Ne pas s’égarer cependant. À l’écoute de 2023, le Flying Fortress de 35 ans a bien entendu subi les outrages du temps. Mais il reste une forme de magie absolument hors du temps, une volonté de gratter au-delà des sons communs des musiques populaires du moment, à l’image de « Super Hero 2 » où la voix de Tony Hymas, en surplus de ses inventions électroniques, nous emmène dans un ailleurs brillant. De ce disque avec Tony Coe aux clarinettes ou Chris Laurence à la contrebasse [1], on garde l’impression d’une forteresse qui luttait contre les truismes et les raccourcis de l’industrie. Peut-être lui fallait-il, comme tous les monuments historiques, quelque réhabilitation. C’est ce que propose Tony Hymas avec Back on The Fortress, décidé en 2020 pour tromper les enfermements, encore une fois.
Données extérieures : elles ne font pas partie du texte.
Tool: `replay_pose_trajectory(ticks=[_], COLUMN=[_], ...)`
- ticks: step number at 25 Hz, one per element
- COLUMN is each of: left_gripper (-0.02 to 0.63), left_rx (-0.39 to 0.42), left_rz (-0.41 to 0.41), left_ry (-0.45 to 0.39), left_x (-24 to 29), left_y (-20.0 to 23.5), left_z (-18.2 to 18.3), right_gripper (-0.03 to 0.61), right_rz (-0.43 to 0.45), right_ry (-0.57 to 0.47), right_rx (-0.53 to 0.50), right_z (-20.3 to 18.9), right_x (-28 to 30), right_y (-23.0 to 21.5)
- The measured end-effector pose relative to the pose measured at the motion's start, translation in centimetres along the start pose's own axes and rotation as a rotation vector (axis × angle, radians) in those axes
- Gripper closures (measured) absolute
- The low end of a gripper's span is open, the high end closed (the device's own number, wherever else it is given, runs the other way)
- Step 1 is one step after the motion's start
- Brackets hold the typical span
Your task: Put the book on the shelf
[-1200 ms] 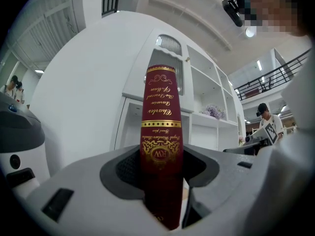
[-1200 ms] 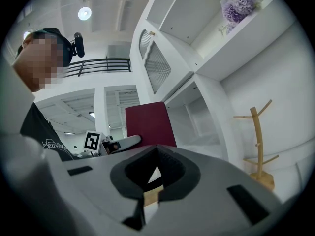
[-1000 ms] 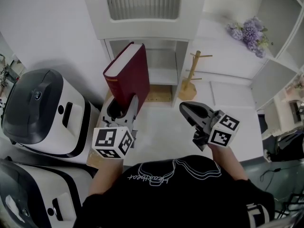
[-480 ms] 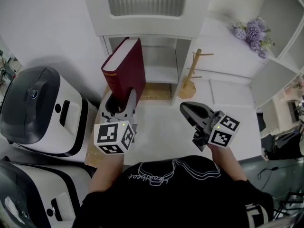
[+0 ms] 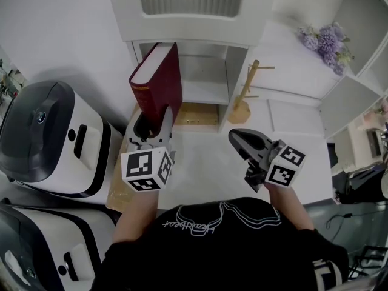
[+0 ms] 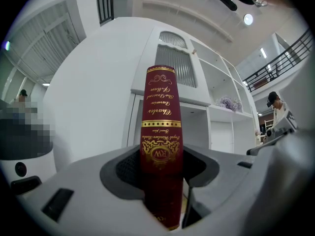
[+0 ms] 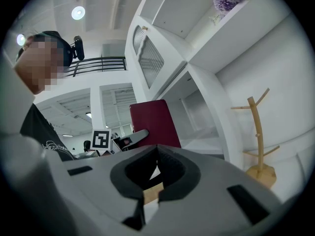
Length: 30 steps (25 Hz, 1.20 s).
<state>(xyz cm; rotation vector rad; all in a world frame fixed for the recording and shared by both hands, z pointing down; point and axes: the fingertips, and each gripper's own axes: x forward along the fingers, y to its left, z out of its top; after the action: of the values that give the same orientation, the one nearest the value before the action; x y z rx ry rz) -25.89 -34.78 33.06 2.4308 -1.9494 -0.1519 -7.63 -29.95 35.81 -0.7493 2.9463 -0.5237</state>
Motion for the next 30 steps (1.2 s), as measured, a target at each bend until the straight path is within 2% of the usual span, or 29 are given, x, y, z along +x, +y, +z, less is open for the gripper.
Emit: replay_pose_trajectory(ticks=[15, 30], left_gripper=[0.405, 0.405], left_rx=[0.023, 0.024], left_rz=[0.049, 0.09], left_ry=[0.019, 0.084], left_x=[2.7, 6.7], left_y=[0.6, 0.9], left_z=[-0.3, -1.3], right_gripper=[0.572, 0.572], right_rz=[-0.029, -0.032], right_ry=[-0.009, -0.005], right_rx=[0.008, 0.03], right_z=[0.1, -0.6], right_x=[-0.1, 0.6], right_y=[-1.5, -2.3])
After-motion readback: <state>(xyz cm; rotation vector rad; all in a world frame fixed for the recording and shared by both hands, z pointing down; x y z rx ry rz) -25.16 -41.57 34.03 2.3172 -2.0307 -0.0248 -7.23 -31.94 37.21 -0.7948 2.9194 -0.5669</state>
C’est la clarinette de Catherine Delaunay qui nous accueille au pied de la forteresse dans « Blue Sky, Green Vézère », et on ne peut pas rêver meilleur chambellan. Comme dans No Borders, le piano d’Hymas souligne. À l’inverse de Flying Fortress, il n’y a pas deux faces, l’une instrumentale et l’autre vocale : Anamaz enchante un magnifique « Flying Phosphènes » avant que les éraflures électroniques d’Hymas reprennent leurs droits entre la batterie de Terry Bozzio, son compère des Lonely Bears, et le violon de Caroline Goulding. Soudain, la route semble prendre une autre direction, virage sec avec « Jump Jump Will You » et ses réminiscences d’Ursus Minor avec François Corneloup au saxophone baryton. On serait tenté d’imaginer la forteresse comme un gigantesque tutti frutti, mais c’est davantage un panorama de liberté, un gigantesque couloir qui dessert la forteresse et ses différentes pièces aux ameublements différents, mais complémentaires. En témoigne « In The River of Dreams », où l’on est heureux de retrouver Jacky Molard dans une clarté très angélique qui semble répondre à la douceur pop de « I’d Love You » où, aux chanteuses habituées de nato Marie Thollot et Elsa Birgé, vient s’ajouter une étonnante Yelle, qui semble apporter avec elle une électronique très colorée.
Flying Fortress est un bâtiment musical qui se dresse face à l’uniformisation commerciale et propose des bifurcations salutaires. C’est parfois déroutant, souvent très efficace, et cela fait désormais 35 ans que cela fonctionne. Peut-être, dans quelques années, le retour à la forteresse aura comme son aîné un charme légèrement suranné mais toujours puissant. C’est en tout cas un remarquable manifeste de tout ce qui anime Tony Hymas dans son histoire musicale. C’est aussi une carte d’identité fidèle de ce qu’a toujours voulu défendre la maison nato et Jean Rochard, son digne représentant. Lorsqu’une forteresse se dresse, c’est qu’elle est toujours debout.